Problem to solve:
Across these entries, how many lines contain the word "image"? Answer with only the number.

Records contained in a dataset
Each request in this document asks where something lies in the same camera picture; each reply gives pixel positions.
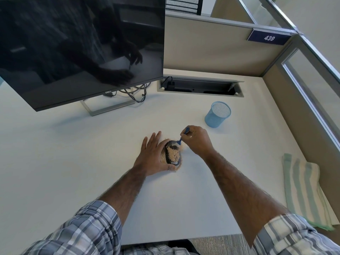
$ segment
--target folded towel
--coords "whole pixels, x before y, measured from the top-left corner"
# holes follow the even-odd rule
[[[319,166],[284,154],[283,172],[288,209],[313,226],[334,230],[339,221],[319,185]]]

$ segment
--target dell monitor
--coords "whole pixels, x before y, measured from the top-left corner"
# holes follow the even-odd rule
[[[165,0],[0,0],[0,77],[34,110],[163,77]]]

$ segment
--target brush handle
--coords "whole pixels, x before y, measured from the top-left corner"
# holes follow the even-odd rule
[[[187,128],[185,129],[185,132],[184,132],[184,134],[187,134],[189,131],[190,131],[190,128],[189,128],[189,127],[187,127]],[[179,140],[179,141],[176,141],[176,142],[178,143],[178,145],[181,145],[182,138],[180,138],[180,140]]]

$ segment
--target number sign
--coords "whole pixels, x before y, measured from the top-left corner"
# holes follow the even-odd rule
[[[277,45],[283,46],[290,37],[291,37],[290,35],[278,34],[278,33],[253,29],[253,31],[251,32],[247,40],[261,42],[261,43],[268,43],[268,44],[277,44]]]

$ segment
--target monitor base
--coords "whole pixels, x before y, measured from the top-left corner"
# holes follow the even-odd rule
[[[112,106],[105,107],[105,108],[102,108],[102,109],[99,109],[99,110],[96,110],[96,111],[92,111],[87,106],[87,104],[85,103],[85,100],[81,100],[80,103],[83,105],[83,107],[85,107],[85,109],[88,111],[88,113],[91,116],[100,115],[102,113],[105,113],[105,112],[108,112],[108,111],[112,111],[112,110],[115,110],[115,109],[118,109],[118,108],[121,108],[121,107],[124,107],[124,106],[127,106],[127,105],[132,105],[132,104],[135,103],[135,101],[131,99],[129,101],[126,101],[126,102],[123,102],[123,103],[120,103],[120,104],[117,104],[117,105],[112,105]]]

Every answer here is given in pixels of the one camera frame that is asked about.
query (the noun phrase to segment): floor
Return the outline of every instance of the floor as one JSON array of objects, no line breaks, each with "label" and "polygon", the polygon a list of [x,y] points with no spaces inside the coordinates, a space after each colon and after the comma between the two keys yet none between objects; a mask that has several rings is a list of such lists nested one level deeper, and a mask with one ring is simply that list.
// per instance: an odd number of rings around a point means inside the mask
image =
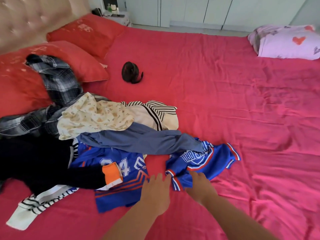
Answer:
[{"label": "floor", "polygon": [[206,35],[220,35],[220,36],[238,36],[244,37],[247,36],[248,32],[238,32],[238,31],[229,31],[229,30],[218,30],[218,29],[207,29],[207,28],[190,28],[190,27],[178,27],[170,26],[170,28],[156,27],[156,26],[146,26],[134,24],[134,28],[142,28],[155,31],[166,31],[166,32],[178,32],[178,33],[200,33]]}]

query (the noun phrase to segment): red bed sheet
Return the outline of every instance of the red bed sheet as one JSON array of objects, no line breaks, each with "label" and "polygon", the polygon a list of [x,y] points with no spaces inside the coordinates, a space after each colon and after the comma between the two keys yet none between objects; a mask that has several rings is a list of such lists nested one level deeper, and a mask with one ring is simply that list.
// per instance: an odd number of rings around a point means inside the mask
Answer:
[{"label": "red bed sheet", "polygon": [[[144,72],[141,83],[122,80],[127,61]],[[178,107],[179,130],[212,144],[229,142],[241,155],[212,181],[220,195],[280,239],[320,239],[319,60],[259,58],[246,37],[127,28],[106,62],[110,80],[87,83],[85,90],[117,102],[157,100]],[[149,155],[149,173],[164,173],[166,159]],[[6,226],[29,194],[22,182],[6,182],[0,239],[99,239],[128,210],[98,214],[93,191],[80,189],[25,231]],[[171,191],[170,197],[146,239],[227,239],[185,192]]]}]

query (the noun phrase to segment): upholstered headboard
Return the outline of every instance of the upholstered headboard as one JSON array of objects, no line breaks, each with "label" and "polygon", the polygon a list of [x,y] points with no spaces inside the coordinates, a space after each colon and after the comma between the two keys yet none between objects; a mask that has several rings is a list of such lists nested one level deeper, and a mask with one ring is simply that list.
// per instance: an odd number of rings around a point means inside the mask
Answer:
[{"label": "upholstered headboard", "polygon": [[0,0],[0,54],[46,41],[46,33],[90,12],[88,0]]}]

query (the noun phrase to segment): black and white plaid shirt
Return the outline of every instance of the black and white plaid shirt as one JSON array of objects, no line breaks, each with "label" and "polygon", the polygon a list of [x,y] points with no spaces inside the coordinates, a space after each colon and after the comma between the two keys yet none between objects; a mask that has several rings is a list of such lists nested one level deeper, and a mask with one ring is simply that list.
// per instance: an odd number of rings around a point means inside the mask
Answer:
[{"label": "black and white plaid shirt", "polygon": [[[0,136],[13,137],[28,133],[37,135],[45,132],[58,137],[58,118],[64,110],[83,96],[83,89],[70,66],[63,60],[54,56],[34,54],[27,56],[26,60],[26,65],[41,75],[44,86],[54,104],[28,114],[1,118]],[[94,95],[94,97],[97,101],[109,101],[102,96]]]}]

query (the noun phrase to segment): blue jersey
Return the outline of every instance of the blue jersey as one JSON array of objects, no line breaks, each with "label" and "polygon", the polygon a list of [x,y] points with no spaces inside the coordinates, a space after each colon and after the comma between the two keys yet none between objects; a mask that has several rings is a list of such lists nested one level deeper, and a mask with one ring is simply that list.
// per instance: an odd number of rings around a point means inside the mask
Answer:
[{"label": "blue jersey", "polygon": [[174,190],[184,190],[192,187],[192,177],[189,171],[204,173],[211,180],[225,168],[230,168],[235,160],[240,160],[238,153],[229,144],[212,145],[202,141],[204,152],[185,151],[170,155],[166,161],[166,174],[171,174]]},{"label": "blue jersey", "polygon": [[115,148],[99,148],[79,142],[79,156],[72,167],[108,165],[116,162],[122,172],[123,183],[109,190],[95,190],[99,213],[119,206],[132,206],[140,200],[142,184],[148,178],[148,171],[141,153],[130,153]]}]

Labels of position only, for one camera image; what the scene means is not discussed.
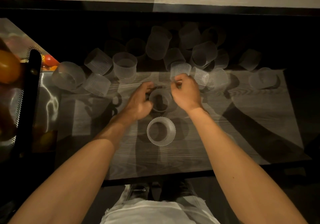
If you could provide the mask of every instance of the left arm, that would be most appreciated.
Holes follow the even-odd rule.
[[[150,113],[152,103],[145,100],[145,94],[152,87],[152,82],[142,83],[123,111],[43,182],[9,223],[81,223],[101,187],[126,128]]]

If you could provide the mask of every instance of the left hand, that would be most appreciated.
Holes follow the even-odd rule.
[[[146,101],[146,93],[150,92],[153,87],[154,84],[151,81],[142,83],[130,96],[123,112],[133,116],[133,120],[146,117],[153,107],[151,101]]]

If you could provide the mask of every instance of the human arm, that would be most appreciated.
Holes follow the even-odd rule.
[[[152,87],[152,82],[140,85],[122,112],[43,182],[9,223],[81,223],[126,128],[151,111],[152,103],[145,100],[145,94]]]
[[[231,208],[245,224],[306,223],[294,204],[203,109],[197,83],[186,74],[171,83],[172,96],[190,116],[201,137],[212,169]]]

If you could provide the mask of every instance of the right arm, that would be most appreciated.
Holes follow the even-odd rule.
[[[197,83],[186,74],[171,83],[174,101],[190,116],[212,169],[232,210],[245,224],[306,224],[300,212],[270,178],[203,109]]]

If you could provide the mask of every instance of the clothing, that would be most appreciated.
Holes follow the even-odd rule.
[[[205,201],[197,196],[179,197],[175,202],[158,202],[142,198],[126,200],[128,193],[129,187],[126,186],[119,201],[106,211],[101,224],[219,224]]]

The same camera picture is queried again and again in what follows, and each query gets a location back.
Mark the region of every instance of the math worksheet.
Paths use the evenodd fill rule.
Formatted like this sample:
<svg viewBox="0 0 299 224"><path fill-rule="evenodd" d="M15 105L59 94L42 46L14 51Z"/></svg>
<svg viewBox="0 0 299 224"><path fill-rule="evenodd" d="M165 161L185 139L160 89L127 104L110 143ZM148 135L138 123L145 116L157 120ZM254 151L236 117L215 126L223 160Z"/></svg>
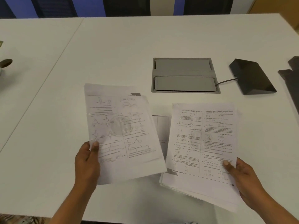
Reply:
<svg viewBox="0 0 299 224"><path fill-rule="evenodd" d="M236 166L237 111L234 105L175 104L166 157L167 173L163 174L161 184L185 194L192 192L237 204L238 190L222 166L223 160Z"/></svg>
<svg viewBox="0 0 299 224"><path fill-rule="evenodd" d="M85 84L89 139L100 143L98 184L166 171L147 101L125 86Z"/></svg>

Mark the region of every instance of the black cable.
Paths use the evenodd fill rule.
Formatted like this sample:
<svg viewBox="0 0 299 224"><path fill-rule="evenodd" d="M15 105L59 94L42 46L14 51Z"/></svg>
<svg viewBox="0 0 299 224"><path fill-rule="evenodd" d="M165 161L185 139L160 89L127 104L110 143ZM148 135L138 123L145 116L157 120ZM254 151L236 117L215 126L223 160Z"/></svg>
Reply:
<svg viewBox="0 0 299 224"><path fill-rule="evenodd" d="M225 80L225 81L223 81L223 82L219 82L219 83L216 84L216 87L217 87L219 84L221 84L221 83L229 82L229 81L233 81L233 80L238 80L238 78L235 78L235 79L229 79L229 80Z"/></svg>

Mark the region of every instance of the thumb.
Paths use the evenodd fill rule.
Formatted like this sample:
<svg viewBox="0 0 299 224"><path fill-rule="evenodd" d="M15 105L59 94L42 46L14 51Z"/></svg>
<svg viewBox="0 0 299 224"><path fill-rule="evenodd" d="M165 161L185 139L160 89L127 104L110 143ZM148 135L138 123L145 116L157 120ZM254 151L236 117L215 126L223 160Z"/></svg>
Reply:
<svg viewBox="0 0 299 224"><path fill-rule="evenodd" d="M238 177L239 171L237 169L235 169L234 166L231 165L230 162L228 162L227 160L224 160L223 166L231 174L231 176L233 176L234 179L236 179Z"/></svg>
<svg viewBox="0 0 299 224"><path fill-rule="evenodd" d="M92 149L90 152L89 159L98 160L98 155L99 155L99 142L94 142L92 144Z"/></svg>

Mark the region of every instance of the white table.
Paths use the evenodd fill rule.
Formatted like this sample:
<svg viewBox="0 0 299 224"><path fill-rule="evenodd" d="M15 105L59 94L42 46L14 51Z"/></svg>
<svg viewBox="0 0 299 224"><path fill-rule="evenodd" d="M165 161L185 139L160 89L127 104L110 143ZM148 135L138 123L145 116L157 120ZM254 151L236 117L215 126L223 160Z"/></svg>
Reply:
<svg viewBox="0 0 299 224"><path fill-rule="evenodd" d="M51 217L58 209L88 140L83 85L96 83L137 86L154 115L170 115L172 103L235 103L242 113L239 157L299 218L298 114L277 73L298 52L298 35L278 14L84 19L0 155L0 213ZM230 82L221 94L151 93L154 57L211 57L219 82L232 78L235 58L257 61L278 92L244 96ZM214 209L160 187L157 176L97 186L83 218L263 223L243 202L236 214Z"/></svg>
<svg viewBox="0 0 299 224"><path fill-rule="evenodd" d="M0 20L0 151L71 40L82 18Z"/></svg>

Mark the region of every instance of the person's left hand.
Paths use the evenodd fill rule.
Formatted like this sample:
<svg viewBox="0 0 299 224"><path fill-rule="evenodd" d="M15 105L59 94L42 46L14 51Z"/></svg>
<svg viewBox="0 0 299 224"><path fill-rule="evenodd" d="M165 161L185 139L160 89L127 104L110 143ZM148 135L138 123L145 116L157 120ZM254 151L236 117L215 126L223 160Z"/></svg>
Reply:
<svg viewBox="0 0 299 224"><path fill-rule="evenodd" d="M92 194L100 176L99 143L94 142L91 151L89 147L89 142L85 142L76 155L74 187Z"/></svg>

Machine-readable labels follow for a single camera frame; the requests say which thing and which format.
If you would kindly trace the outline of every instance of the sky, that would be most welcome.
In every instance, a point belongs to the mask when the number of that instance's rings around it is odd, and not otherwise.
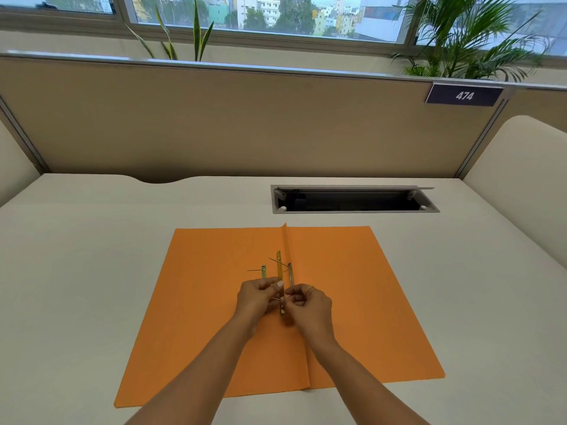
[[[316,6],[332,6],[335,0],[311,0]],[[345,0],[345,6],[359,7],[360,0]]]

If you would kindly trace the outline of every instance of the desk surface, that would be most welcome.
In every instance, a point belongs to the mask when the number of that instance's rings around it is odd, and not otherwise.
[[[434,186],[441,212],[274,215],[271,184]],[[388,387],[431,423],[565,423],[567,270],[460,180],[88,174],[0,208],[3,423],[126,421],[112,402],[174,229],[284,222],[372,227],[447,373]],[[229,398],[214,423],[353,421],[331,388]]]

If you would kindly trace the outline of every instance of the hand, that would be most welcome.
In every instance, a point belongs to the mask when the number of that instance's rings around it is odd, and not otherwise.
[[[330,308],[333,301],[324,292],[310,285],[294,285],[285,290],[286,313],[290,314],[311,350],[336,343]]]
[[[254,335],[260,318],[266,312],[280,306],[279,298],[283,295],[283,287],[284,281],[278,282],[277,277],[247,280],[240,285],[234,318],[245,322],[249,327],[250,337]]]

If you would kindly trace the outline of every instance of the forearm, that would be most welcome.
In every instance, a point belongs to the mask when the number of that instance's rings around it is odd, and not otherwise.
[[[358,425],[428,425],[337,342],[312,349]]]
[[[210,424],[248,340],[249,330],[243,320],[228,321],[193,362],[127,424]]]

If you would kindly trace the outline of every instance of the glass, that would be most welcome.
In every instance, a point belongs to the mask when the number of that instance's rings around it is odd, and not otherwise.
[[[529,18],[541,11],[538,17],[521,27],[513,37],[536,35],[541,37],[541,41],[529,49],[542,53],[547,44],[546,55],[567,56],[567,0],[514,0],[513,4],[515,9],[510,18],[510,32],[493,36],[486,43],[485,49],[501,43],[510,33],[518,30]],[[424,45],[428,40],[426,30],[417,40],[417,44]]]
[[[0,0],[2,6],[57,8],[91,13],[112,13],[108,0]]]
[[[197,0],[201,27],[403,43],[409,0]],[[157,24],[155,0],[132,0],[139,23]],[[191,27],[193,0],[158,0],[167,25]]]

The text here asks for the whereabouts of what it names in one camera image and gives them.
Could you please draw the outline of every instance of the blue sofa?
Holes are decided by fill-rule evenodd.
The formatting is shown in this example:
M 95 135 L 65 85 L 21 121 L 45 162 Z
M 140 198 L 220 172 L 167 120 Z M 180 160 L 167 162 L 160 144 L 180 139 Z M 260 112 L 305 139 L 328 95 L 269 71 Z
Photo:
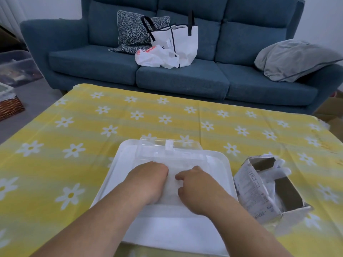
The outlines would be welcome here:
M 265 47 L 294 37 L 303 0 L 82 0 L 81 20 L 24 21 L 28 49 L 54 89 L 79 83 L 173 95 L 291 113 L 312 114 L 343 82 L 326 66 L 298 82 L 272 82 L 253 62 Z M 198 54 L 180 69 L 140 67 L 118 46 L 117 12 L 170 16 L 186 24 L 194 11 Z

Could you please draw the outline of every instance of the hand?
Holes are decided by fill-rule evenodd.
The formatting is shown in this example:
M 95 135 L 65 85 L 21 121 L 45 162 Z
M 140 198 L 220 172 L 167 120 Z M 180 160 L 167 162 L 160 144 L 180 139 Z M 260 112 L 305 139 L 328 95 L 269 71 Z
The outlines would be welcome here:
M 156 203 L 162 195 L 168 171 L 166 165 L 150 161 L 131 170 L 123 183 L 137 192 L 146 205 Z
M 228 197 L 232 198 L 199 166 L 176 174 L 175 179 L 183 180 L 183 187 L 178 190 L 182 203 L 197 215 L 208 217 L 216 205 L 223 203 Z

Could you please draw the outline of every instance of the sofa armrest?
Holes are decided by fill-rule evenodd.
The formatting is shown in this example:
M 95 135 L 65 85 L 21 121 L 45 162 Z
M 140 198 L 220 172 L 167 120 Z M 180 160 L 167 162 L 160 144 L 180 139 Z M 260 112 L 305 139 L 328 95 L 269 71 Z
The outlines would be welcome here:
M 20 29 L 41 73 L 51 87 L 58 88 L 54 72 L 49 66 L 49 52 L 88 45 L 87 20 L 28 20 L 20 24 Z
M 323 67 L 303 77 L 300 82 L 318 89 L 315 100 L 306 108 L 312 114 L 343 83 L 343 67 L 338 64 Z

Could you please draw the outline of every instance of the black bag handle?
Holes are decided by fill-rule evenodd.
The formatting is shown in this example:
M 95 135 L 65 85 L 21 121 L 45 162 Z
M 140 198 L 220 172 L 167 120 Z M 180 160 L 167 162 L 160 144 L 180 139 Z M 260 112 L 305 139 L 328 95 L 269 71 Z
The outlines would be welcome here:
M 154 26 L 154 23 L 152 22 L 152 20 L 151 20 L 148 16 L 142 16 L 142 17 L 141 17 L 141 21 L 142 21 L 144 27 L 146 28 L 146 30 L 148 31 L 148 33 L 149 33 L 149 35 L 150 35 L 152 41 L 156 41 L 155 38 L 154 38 L 154 36 L 153 36 L 152 33 L 151 33 L 151 30 L 150 30 L 149 27 L 146 25 L 145 20 L 149 23 L 149 25 L 150 25 L 150 27 L 152 28 L 152 30 L 156 30 L 156 27 Z
M 192 26 L 195 25 L 194 22 L 194 12 L 191 10 L 188 14 L 188 36 L 192 35 Z

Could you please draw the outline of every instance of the wicker basket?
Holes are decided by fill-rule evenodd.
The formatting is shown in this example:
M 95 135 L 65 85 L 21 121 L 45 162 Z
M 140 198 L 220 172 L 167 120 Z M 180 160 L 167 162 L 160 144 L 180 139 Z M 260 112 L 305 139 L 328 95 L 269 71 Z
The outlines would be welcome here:
M 23 104 L 13 92 L 13 87 L 0 83 L 0 121 L 24 110 Z

The answer:
3